Last week the Virginia High School League officially adopted the playoffs +1 schedule for the 2021 high school sports season.

The vote by the VHSL executive committee comes on the heels of a rally at the capitol in Richmond urging lawmakers along with the VHSL to start the season now. A mother of a high school quarterback at Stone Bridge High School organized the “Let them play” rally. It was her hope, along with other players, coaches and family members that the VHSL would change its stance on postponing sports until December.

The VHSL released their own statement in response to the rally saying they support the passion but that they are working to devise safe protocols on the return of high school sports.

Virginia is one of 17 states, along with the District of Columbia to push back the start of fall sports to 2021. As of last week 25 states had already kicked off their fall sports season with nine more planning to play sometime this fall. Several states have postponed fall sports, only to ultimately reverse course and re-implement the season, one of the many reasons the rally in Richmond was held.

States such as Colorado, Minnesota, Michigan and Delaware have all reversed course and voted to begin fall sports this fall instead of pushing them to spring.

Virginia has had no such luck with any changes to the schedule that VHSL put out. With the decision now voted on and everything settled, it appears there will be no reversing course.

Many of the decisions could be related to college football conferences reinstating their previously postponed seasons. The Big Ten, Mountain West and possibly other schools and conferences that announced earlier that they would not play football this fall have revisited the issue and voted to have football this fall. In a fluid situation such as COVID-19 these decisions have never been set in stone apparently and have caused headache for students, parents, coaches and many more involved living in a constant state of unknowns. Many high school student athletes have transferred or decided to forego their seasons to try and get ready for football at the next level.

While Virginia has put together what I will describe as the best schedule they could considering the circumstances, they are in the minority when it comes to starting fall sports. But it appears the pressure from the outside is not deterring the VHSL from their plan. While some states have had governors or other officials speaking in favor of or against the start of high school sports season, the VHSL’s executive committee has led Virginia from the start. Sure there have been conversations and guidance from the governor’s office, but the VHSL has been the ones that are making the decisions and communicating the entire time.

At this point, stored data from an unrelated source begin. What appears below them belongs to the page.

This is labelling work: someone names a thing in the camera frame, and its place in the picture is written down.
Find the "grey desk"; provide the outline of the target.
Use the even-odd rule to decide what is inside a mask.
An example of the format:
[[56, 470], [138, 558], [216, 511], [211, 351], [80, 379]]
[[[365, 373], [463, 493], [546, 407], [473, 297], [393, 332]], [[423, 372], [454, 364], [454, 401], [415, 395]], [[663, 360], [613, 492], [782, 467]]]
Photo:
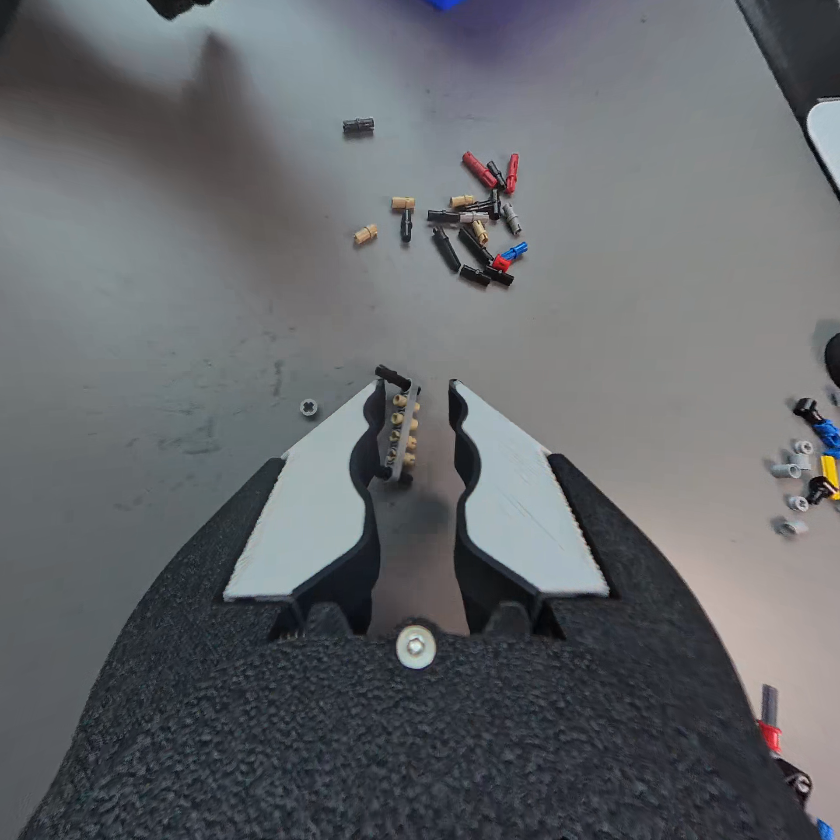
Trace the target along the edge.
[[[343, 135], [373, 118], [373, 134]], [[506, 168], [528, 253], [453, 276], [426, 215]], [[393, 196], [415, 198], [403, 245]], [[376, 240], [354, 233], [377, 224]], [[734, 2], [24, 2], [2, 44], [2, 838], [165, 565], [373, 379], [422, 382], [372, 487], [371, 632], [467, 634], [459, 378], [566, 455], [780, 691], [838, 831], [838, 515], [768, 467], [833, 412], [838, 201]]]

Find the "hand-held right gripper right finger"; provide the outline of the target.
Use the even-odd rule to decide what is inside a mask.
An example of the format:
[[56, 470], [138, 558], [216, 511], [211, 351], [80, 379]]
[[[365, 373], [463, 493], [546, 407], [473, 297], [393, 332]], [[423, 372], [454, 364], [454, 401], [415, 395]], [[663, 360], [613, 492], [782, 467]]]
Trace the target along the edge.
[[487, 564], [526, 597], [607, 597], [550, 451], [461, 380], [449, 383], [455, 468], [465, 488], [458, 535], [468, 560]]

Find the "pile of small connector pins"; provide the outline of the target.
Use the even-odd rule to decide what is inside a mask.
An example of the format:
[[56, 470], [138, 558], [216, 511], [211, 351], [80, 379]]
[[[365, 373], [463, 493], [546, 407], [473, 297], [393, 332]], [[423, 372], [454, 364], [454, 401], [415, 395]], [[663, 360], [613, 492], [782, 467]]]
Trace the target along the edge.
[[446, 208], [427, 211], [434, 250], [454, 277], [470, 285], [510, 288], [515, 281], [511, 268], [529, 251], [511, 200], [518, 186], [519, 162], [519, 155], [511, 154], [501, 169], [494, 161], [464, 152], [461, 164], [485, 195], [454, 195]]

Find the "small black chassis assembly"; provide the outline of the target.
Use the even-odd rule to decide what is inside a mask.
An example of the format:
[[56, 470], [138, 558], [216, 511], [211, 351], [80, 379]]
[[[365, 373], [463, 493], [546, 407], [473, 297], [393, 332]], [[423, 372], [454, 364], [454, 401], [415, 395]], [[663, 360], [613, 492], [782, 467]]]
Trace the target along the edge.
[[756, 718], [756, 723], [771, 759], [782, 773], [784, 783], [792, 792], [797, 804], [806, 812], [813, 792], [812, 777], [784, 757], [781, 747], [782, 730], [778, 726], [778, 716], [779, 691], [773, 686], [763, 684], [760, 715]]

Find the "black desk mat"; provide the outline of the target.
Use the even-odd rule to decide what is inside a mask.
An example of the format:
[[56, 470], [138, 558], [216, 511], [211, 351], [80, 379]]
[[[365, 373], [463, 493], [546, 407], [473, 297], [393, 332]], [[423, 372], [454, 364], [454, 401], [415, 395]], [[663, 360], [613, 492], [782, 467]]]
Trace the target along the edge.
[[839, 97], [839, 2], [737, 1], [737, 6], [805, 137], [810, 109], [820, 99]]

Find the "white flat base plate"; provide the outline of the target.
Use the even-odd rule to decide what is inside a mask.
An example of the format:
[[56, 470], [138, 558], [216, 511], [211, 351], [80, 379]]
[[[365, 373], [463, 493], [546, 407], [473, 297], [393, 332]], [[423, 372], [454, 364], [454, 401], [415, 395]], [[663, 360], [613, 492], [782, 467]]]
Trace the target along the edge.
[[839, 196], [839, 97], [824, 98], [805, 118], [805, 137], [836, 196]]

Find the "grey beam with tan pins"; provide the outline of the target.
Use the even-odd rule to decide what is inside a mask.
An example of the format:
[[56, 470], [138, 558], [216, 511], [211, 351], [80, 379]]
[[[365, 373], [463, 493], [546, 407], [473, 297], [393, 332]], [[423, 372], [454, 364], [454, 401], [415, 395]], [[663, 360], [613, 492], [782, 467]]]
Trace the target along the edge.
[[383, 364], [377, 365], [374, 373], [384, 383], [396, 388], [382, 465], [404, 468], [413, 475], [417, 462], [419, 396], [422, 386], [418, 379], [399, 374]]

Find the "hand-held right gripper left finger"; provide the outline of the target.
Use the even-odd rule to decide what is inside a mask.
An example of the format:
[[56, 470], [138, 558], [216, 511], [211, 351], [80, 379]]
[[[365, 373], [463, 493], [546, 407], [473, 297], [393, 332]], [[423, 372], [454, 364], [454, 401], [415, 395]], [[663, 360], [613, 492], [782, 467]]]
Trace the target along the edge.
[[275, 601], [349, 552], [364, 531], [365, 504], [351, 456], [372, 428], [364, 408], [378, 405], [372, 381], [280, 458], [281, 469], [223, 591], [225, 602]]

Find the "group of small grey bushes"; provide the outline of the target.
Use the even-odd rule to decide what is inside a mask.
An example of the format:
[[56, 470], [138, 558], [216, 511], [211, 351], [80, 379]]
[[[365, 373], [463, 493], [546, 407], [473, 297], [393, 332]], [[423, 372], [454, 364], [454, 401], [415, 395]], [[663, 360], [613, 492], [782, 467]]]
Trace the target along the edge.
[[804, 536], [809, 530], [808, 516], [816, 509], [816, 447], [811, 440], [798, 437], [782, 448], [770, 462], [769, 474], [780, 486], [784, 511], [773, 520], [773, 529], [788, 541]]

Dating back to March when things were first shut down it was VHSL executive director Dr. Billy Haun that was at the forefront. While a December start date isn’t far off now, it is still a waiting game to see if Halifax County will be able to begin then. As of now the schools are still closed. There is a school board meeting next week to possibly begin the first phase of letting students return but it is not set in stone that it will even pass.

Until most of if not all of the students return to school in person in Halifax County, we still don’t know if they will be allowed to participate in sports. It may be decided that every student in the county must be back in schools before that decision is made, but even though the VHSL has set a start date, Halifax County still cannot get excited about a return.

It was mentioned earlier that until Halifax students are back in schools there will be no training, practices or any other sort of gatherings. So as the calendar prepares to turn to October, there are still so many questions left unanswered and so many student athletes sitting at home wondering when they will ever get to play high school sports again? It has been a whirlwind these past 6 ½ months and we still aren’t as close as we would like to be when it comes to high school sports in Virginia and more specifically Halifax County.